Band triceps push down x 12, 12, 12
Empty axle curl x 12, 12, 12
Band chest fly x 10, 10, 10
Later:
Tabata front squats with 20kg + 24kg KBs
Went heavier on the tabata front squats today which was pretty challenging. I think I’ll stick with the lighter weights for the time being and work on pushing the reps a bit more.
Training
20 mins easy bike
Tabata front squats with 20kg + 16kg KBs
Later:
5x6 ab wheel
5x3 box jump
Safety bar squat
63kg x 5
73kg x 5
80kg x 5
63kg x 5, 5, 5, 5, 5
5x10 Banded hamstring curl
RDL
60kg x 10, 10, 10
KB Cyclist squat
20kg x 10, 10, 10
Was only intending to do conditioning today but my schedule changed and had a free hour in the afternoon to do my squat workout. It was good, though I might rethink the assistance slightly.

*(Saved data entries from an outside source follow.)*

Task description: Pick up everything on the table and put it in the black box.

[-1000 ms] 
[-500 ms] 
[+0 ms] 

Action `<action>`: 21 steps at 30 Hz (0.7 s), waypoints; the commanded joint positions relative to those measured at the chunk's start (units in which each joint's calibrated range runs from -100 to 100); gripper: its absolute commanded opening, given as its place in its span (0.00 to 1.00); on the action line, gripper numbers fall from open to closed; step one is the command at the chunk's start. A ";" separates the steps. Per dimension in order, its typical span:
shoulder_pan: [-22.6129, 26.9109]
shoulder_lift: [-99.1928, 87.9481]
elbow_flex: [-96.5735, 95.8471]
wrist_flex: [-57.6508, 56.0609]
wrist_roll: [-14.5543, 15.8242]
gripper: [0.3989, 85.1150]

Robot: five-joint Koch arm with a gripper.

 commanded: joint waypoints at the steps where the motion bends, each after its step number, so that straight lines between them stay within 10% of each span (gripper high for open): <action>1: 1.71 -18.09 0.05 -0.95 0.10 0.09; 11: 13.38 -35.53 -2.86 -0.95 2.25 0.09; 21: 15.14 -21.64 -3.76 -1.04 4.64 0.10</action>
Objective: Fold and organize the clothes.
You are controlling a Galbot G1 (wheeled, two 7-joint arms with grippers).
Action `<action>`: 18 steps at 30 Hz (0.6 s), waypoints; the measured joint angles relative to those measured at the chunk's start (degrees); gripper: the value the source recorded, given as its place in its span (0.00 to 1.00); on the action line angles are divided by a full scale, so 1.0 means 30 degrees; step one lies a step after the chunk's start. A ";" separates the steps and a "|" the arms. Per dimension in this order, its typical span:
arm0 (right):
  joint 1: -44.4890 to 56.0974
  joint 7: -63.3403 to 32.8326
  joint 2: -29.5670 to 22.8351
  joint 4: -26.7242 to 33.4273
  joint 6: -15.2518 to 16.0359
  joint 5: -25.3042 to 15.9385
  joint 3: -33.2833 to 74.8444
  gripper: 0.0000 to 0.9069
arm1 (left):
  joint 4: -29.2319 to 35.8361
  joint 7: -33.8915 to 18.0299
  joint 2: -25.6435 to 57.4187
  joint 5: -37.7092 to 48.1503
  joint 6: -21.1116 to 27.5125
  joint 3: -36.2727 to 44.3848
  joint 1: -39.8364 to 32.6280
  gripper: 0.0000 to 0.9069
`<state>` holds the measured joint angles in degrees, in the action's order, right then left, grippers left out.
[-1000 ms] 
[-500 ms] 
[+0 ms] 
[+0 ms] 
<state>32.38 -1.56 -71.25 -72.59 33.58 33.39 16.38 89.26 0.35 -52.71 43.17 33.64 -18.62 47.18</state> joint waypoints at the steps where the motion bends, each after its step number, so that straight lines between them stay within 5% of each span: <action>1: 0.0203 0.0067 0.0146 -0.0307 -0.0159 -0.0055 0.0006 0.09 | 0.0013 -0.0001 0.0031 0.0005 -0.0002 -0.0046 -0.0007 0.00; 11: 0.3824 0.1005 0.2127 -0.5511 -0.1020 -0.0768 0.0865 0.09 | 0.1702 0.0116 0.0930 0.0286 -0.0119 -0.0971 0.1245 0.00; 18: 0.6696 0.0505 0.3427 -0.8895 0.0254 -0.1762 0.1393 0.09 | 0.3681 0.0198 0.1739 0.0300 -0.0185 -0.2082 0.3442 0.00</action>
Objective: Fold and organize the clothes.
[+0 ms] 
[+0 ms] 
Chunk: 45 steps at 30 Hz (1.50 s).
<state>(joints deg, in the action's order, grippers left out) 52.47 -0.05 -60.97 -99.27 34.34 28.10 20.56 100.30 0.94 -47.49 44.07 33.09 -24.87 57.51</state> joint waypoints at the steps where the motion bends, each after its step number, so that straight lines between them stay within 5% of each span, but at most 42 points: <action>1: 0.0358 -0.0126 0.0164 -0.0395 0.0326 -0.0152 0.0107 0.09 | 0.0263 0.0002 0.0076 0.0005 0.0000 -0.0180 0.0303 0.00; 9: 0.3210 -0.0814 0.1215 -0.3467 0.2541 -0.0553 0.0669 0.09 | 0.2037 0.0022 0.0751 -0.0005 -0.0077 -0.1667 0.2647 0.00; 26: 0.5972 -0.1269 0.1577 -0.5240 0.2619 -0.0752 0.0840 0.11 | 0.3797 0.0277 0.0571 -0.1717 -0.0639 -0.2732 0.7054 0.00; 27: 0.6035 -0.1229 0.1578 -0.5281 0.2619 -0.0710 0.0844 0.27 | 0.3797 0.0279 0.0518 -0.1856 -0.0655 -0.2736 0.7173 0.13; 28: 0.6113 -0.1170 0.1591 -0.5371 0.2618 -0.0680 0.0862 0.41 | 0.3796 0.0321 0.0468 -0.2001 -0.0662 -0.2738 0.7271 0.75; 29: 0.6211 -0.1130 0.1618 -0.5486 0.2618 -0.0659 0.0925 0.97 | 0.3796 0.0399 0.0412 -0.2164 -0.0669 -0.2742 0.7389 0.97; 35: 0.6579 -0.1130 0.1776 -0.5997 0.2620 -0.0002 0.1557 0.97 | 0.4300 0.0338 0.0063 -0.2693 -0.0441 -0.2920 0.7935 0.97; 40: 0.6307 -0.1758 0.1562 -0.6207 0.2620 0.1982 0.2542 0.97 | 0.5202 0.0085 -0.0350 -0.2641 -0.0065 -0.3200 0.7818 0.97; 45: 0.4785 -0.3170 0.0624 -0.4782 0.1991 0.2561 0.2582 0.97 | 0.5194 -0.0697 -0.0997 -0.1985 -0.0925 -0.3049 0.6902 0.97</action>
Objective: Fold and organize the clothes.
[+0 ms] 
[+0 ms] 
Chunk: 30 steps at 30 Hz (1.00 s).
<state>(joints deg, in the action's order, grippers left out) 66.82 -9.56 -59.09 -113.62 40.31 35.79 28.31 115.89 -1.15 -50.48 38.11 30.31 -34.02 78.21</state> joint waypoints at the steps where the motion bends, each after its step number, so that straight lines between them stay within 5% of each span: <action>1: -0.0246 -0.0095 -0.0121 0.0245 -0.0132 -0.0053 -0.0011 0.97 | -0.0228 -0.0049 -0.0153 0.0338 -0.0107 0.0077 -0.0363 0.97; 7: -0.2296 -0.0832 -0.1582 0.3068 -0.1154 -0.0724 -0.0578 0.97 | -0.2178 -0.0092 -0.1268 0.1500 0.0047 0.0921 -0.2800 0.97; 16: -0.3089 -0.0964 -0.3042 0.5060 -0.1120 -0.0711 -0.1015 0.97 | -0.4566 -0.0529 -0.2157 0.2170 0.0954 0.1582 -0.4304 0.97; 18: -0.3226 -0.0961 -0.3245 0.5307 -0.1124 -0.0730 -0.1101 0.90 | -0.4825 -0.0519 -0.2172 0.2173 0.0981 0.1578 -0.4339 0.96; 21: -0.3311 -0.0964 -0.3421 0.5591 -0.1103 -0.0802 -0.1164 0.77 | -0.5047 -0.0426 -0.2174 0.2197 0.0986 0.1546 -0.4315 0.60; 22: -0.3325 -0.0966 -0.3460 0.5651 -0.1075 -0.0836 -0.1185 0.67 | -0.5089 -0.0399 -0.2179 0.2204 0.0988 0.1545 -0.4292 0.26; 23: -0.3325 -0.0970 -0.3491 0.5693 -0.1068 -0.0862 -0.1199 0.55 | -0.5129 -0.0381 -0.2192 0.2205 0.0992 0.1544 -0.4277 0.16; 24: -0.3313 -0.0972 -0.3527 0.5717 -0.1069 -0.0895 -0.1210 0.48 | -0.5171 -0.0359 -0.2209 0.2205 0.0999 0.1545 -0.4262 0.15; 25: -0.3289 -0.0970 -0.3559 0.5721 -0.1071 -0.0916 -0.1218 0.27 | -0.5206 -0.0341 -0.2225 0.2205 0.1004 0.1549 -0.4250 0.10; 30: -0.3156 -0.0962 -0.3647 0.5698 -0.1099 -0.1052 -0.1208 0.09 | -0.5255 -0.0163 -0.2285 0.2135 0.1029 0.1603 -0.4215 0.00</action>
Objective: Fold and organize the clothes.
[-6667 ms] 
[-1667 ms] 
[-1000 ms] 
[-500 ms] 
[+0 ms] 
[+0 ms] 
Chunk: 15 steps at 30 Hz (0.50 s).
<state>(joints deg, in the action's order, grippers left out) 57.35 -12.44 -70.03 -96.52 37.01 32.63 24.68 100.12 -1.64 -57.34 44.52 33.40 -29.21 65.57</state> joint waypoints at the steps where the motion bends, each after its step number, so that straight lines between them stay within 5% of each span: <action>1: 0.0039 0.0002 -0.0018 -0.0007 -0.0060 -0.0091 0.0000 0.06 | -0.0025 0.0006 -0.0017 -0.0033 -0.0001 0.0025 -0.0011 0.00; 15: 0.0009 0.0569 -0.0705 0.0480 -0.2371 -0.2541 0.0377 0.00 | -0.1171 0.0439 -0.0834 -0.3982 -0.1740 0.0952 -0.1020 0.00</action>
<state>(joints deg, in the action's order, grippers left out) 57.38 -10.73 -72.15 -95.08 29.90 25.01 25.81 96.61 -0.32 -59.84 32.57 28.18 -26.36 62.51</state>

Limited myself to 7 reps on each round of the tabata front squats today. Usually I get 8 or 9 reps on the first couple of rounds and then drop off to about 6 reps per round.
Training
20 mins easy bike
Tabata front squats with 20kg + 16kg KBs
Tired today so nothing crazy. 7’s across on the tabata front squats again but instead of switching hands each round I held onto the kettlebells in every other rest period and switched hands every other round.
Log Press
35kg x 5
40kg x 5
45kg x 5
35kg x 8, 8, 8
Bradford press
30kg x 5, 5, 5
Incline KB Bench
20kg + 16kg x 10, 10, 10, 10
350 Method:
Empty axle curl x 22, 15, 11 (47)
Plate laterals @ 5kg x 21, 20, 20 (61)
Band pushdown x 20, 30, 20 (70)
Seated behind the neck axle press
25kg x 8, 8, 8, 8
Later:
Tabata front squats with 20kg + 16kg KBs
Good lifting session, I supersetted the FSL sets with the bradford press which I really liked. I enjoyed the bradford press and the behind the neck pressing which I’ve never done before.
I lifted in the morning and came back later to do the tabata front squats and today is the first day I’ve really not felt like doing them. Felt really tired and run down all afternoon so they were a bit half hearted today. Plan is to eat some extra food and get some extra sleep and hopefully feel better tomorrow.
2 rounds:
Alt KB gorilla row @ 20kg + 24kg x 10
Seated band row x 15
BPA x 25
Tabata front squats with 20kg + 16kg KBs
Did my back accessory work but missed the deadlifts as my Mrs was using the trap bar. I’ll get them in tomorrow morning instead. Not done good mornings for a long time but they felt good, chins also feeling much better so going to start pushing the reps on those.
Training
5x5 ab wheel
Tabata front squats with 20kg + 24kg KBs
Bench
50kg x 5
58kg x 5
65kg x 5, 5, 5, 5, 5
100 BPA between pressing sets
Close grip Bench
60kg x 6, 6, 6
Ring dip x 5, 5, 5, 5, 5
Band chest fly x 15, 15
The lower calories are catching up with me now, been feeling very tired and short on patience the last couple of days. The last three days of tabata front squats have also been tough. Definitely looking leaner though so not all doom and gloom!